The Department of Biology at Indiana University Bloomington welcomes Dr. Leslie Griffith for the 2025-26 Tracy M. Sonneborn Memorial Lecture Series Tuesday, December 2, at 3:30 PM in Biology Building A100.
Dr. Griffith is the Nancy Lurie Marks Professor of Neuroscience at Brandeis University and Director of the Volen National Center for Complex Systems. Her lab studies behavior at the biochemical, cellular, and organismal levels, using Drosophila as a model, including courtship, sleep, learning, memory, and circadian rhythms. She has made fundamental contributions to understanding mechanisms that link neural activity to behavior.
The Griffith group uses live imaging and electrophysiology to study how experience alters neural circuits and how these changes shape behavior. At the biochemical level, she is interested in the signaling pathways that drive changes in synaptic structure and function.
Dr. Griffith will discuss the first plasticity-related protein to be shown to be locally synthesized in neurons: Ca2+/calmodulin-dependent protein kinase II (CaMKII). Activity-dependent CaMKII synthesis is conserved across phyla and occurs in both pre- and postsynaptic compartments. Activity also has an additional effect on CaMKII that is equally conserved: it causes a subcellular redistribution of the protein. How the dynamic regulation of CaMKII levels and subcellular localization are related is not understood. Dr. Griffith will share recent results from her lab that address these questions.

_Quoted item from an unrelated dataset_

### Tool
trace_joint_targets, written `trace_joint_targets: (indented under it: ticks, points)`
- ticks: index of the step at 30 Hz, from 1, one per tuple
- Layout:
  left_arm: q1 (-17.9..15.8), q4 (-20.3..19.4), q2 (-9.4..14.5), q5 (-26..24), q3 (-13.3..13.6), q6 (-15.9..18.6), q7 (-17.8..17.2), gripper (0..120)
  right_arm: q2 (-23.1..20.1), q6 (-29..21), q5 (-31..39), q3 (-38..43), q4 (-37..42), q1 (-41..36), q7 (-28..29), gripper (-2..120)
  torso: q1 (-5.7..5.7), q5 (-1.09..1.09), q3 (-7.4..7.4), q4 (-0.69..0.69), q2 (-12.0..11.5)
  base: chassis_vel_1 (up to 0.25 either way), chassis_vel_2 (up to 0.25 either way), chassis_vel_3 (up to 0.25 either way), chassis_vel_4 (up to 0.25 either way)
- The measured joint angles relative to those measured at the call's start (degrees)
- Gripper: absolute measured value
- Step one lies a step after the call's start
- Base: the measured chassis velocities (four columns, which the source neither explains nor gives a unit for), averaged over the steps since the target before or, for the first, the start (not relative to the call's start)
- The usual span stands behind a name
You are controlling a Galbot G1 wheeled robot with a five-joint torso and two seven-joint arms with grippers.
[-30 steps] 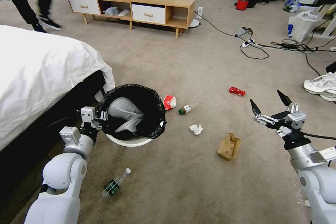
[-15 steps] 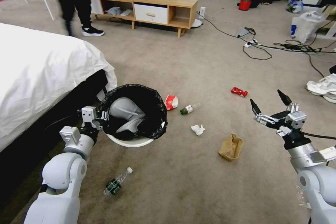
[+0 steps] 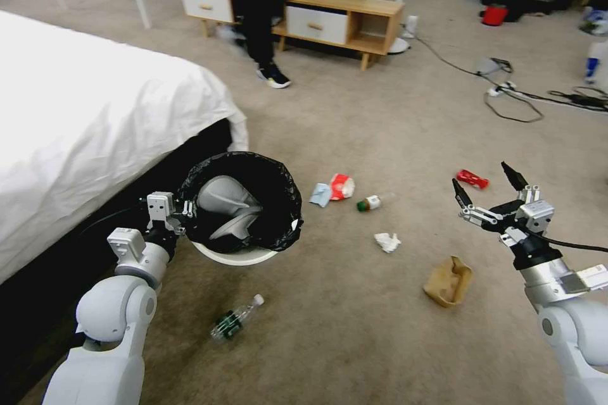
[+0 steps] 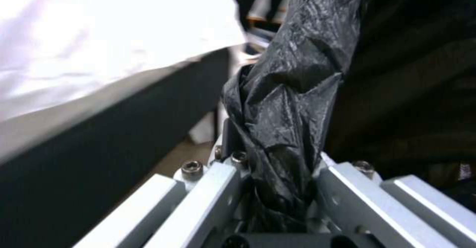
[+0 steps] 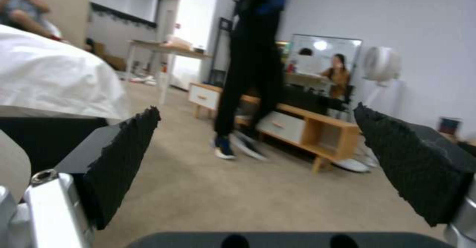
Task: Pick up the trash bin and place the garbage on the floor into it.
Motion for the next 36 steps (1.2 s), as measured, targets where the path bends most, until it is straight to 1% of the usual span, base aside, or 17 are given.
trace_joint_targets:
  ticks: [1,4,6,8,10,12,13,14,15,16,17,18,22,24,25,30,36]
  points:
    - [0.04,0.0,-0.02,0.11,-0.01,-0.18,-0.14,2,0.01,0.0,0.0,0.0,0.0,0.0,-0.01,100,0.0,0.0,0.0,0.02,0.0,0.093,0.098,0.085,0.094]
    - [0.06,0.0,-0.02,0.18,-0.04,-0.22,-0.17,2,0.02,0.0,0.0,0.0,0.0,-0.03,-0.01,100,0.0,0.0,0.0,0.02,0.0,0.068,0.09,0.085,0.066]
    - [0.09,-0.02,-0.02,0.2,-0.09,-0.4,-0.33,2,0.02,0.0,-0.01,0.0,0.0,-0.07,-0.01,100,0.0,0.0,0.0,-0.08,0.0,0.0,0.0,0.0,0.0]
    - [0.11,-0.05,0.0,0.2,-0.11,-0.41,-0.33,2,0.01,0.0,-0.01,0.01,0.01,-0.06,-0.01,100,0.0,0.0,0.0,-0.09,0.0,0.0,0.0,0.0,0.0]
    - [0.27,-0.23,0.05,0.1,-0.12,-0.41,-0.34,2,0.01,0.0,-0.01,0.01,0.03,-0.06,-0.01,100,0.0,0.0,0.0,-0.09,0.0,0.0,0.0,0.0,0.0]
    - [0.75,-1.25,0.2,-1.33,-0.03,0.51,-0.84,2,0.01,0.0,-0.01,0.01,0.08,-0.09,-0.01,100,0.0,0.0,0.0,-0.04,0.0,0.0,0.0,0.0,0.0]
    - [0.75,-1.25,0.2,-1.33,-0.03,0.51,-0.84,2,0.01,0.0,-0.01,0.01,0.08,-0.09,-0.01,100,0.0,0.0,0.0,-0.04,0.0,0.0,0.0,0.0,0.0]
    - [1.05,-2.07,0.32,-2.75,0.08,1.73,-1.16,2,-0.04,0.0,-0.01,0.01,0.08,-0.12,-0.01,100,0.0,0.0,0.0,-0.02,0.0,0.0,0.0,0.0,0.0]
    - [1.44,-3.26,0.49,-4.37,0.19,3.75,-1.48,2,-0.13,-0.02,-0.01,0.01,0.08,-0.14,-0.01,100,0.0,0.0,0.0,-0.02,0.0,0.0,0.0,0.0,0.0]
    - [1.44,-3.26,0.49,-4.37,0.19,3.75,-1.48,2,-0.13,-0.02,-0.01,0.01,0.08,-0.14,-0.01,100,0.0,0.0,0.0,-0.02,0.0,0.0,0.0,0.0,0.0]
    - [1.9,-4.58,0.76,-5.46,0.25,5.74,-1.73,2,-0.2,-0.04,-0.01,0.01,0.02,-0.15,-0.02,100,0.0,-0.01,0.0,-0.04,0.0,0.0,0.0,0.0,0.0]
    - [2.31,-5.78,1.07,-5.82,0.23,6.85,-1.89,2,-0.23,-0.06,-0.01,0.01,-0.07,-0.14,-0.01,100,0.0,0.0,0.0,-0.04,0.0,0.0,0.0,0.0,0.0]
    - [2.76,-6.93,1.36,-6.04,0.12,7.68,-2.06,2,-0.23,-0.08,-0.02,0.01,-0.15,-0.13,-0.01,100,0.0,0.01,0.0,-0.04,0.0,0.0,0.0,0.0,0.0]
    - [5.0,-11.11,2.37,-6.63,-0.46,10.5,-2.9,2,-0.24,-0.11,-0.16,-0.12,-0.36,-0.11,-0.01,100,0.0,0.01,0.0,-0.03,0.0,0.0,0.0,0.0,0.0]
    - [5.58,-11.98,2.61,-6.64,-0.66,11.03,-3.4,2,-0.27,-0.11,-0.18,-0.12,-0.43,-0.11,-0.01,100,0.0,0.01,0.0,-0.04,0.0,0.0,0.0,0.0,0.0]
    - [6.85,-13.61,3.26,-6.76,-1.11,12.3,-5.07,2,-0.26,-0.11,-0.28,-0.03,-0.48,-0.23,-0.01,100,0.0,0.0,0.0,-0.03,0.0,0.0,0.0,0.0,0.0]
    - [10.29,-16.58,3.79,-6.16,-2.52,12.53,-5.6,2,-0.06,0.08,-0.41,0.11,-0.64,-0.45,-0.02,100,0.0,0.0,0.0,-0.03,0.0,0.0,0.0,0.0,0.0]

Abstract: The recognition that cells are capable of locally synthesizing proteins marked a major shift in our thinking about cellular organization. Local translation enables rapid, site-specific responses to activity, supporting structural changes that are required for long-term plasticity.
In contrast to postsynaptic translation, which has been well-studied in the nervous system, evidence for axonal local protein synthesis accumulated more slowly. It is now understood to regulate critical activity-dependent processes in the mature nervous system as well, but its roles and regulatory mechanisms remain far less well-defined.